Im Oktober 1983 begann die eine Woche dauernde US-Invasion in Grenada. Nach offiziellen Darstellung der USA war es unter anderem Jamaika, das in der Organisation Ostkaribischer Staaten den Wunsch geäußert habe, die dortige kommunistische Regierung zu stürzen. In Wirklichkeit ging die Initiative aber von den USA aus. Das einzige Mal in seiner Geschichte stellte die Insel Soldaten für einen Auslandseinsatz zur Verfügung. Zusammen mit Antigua und Barbuda, Barbados, Dominica, St. Lucia und St. Vincent entsandte es 300 Mann, die aber nicht zu Kampfhandlungen eingesetzt wurden.
Am 12. September 1988 traf Hurrikan Gilbert Jamaika. Das Auge des Sturms überquerte die Insel auf der vollen Länge und richtete große Verwüstungen an. Es entstand ein Schaden von 4 Milliarden US-$, 40 % der Anbauflächen wurden zerstört. Kingston und Saint Andrew Parish, sowie Hanover Parish waren am schlimmsten betroffen, hier brach die Versorgung mit Wasser und Elektrizität für mehrere Tage zusammen.[4] In den folgenden Monaten flossen umfangreiche internationale Hilfen, die zwar aufgrund von Korruption und Unterschlagungen nur zum Teil bei den Menschen ankamen, die Wirtschaft aber wieder ankurbelten.
1989 stürzte die allgemeine Unzufriedenheit der Bevölkerung über den Wiederaufbau die Regierung. Bei den Parlamentswahlen erreicht die PNP 45 der 60 Sitze und Michael Manley wird erneut Premierminister. 1992 muss er aus gesundheitlichen Gründen zurücktreten. Percival J. Patterson wurde sein Nachfolger und blieb bis 2006 im Amt.

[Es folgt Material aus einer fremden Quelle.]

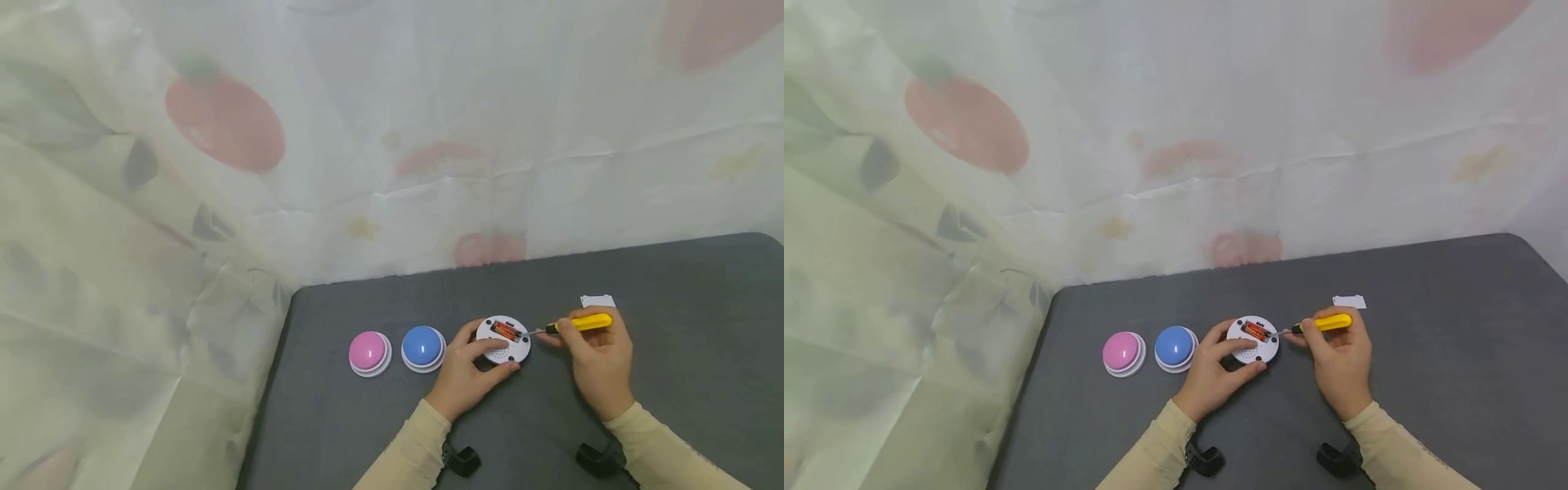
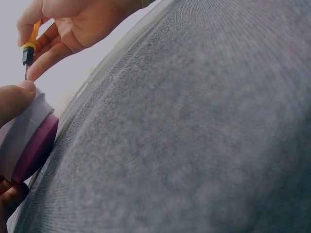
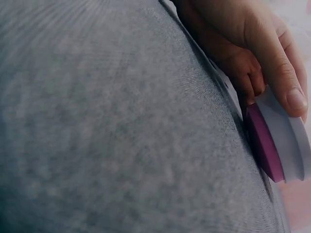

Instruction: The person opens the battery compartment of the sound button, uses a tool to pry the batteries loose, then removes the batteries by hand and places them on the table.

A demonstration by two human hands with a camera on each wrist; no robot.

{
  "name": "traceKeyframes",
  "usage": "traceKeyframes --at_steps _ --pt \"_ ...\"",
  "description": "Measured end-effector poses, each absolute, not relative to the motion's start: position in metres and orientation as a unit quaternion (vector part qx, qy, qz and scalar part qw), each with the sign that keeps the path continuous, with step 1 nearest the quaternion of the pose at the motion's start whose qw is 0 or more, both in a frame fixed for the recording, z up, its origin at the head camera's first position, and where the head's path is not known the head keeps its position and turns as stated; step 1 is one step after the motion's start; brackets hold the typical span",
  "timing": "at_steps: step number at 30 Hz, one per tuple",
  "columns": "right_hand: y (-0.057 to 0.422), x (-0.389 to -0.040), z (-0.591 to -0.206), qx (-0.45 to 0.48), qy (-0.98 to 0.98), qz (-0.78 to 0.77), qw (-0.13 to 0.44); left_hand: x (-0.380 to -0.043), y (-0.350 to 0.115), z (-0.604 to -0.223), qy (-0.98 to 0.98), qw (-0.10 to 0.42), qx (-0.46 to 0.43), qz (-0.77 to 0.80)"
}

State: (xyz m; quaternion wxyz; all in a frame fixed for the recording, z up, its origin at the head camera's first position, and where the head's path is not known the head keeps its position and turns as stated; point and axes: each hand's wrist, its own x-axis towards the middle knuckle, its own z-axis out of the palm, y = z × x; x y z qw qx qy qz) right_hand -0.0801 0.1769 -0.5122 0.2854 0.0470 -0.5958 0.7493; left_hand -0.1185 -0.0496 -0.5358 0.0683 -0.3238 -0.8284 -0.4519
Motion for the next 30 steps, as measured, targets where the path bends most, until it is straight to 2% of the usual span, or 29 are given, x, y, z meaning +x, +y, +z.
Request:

Dank internationaler Hilfen war die Wirtschaftslage 1990 wieder relativ günstig und förderte die Gründung vieler Banken und Versicherungen. Die gingen große finanzielle Risiken ein. 1996 führten unerwartet stark steigende Zinsen zu einem Zusammenbruch des gesamten Finanzsektors.
Jamaika ist seit einigen Jahren bemüht, sich an internationalen Organisationen zu beteiligen, um auf seine Probleme aufmerksam zu machen. So übernahm es 2001 z. B. für ein Jahr den Vorsitz des Sicherheitsrats der Vereinten Nationen.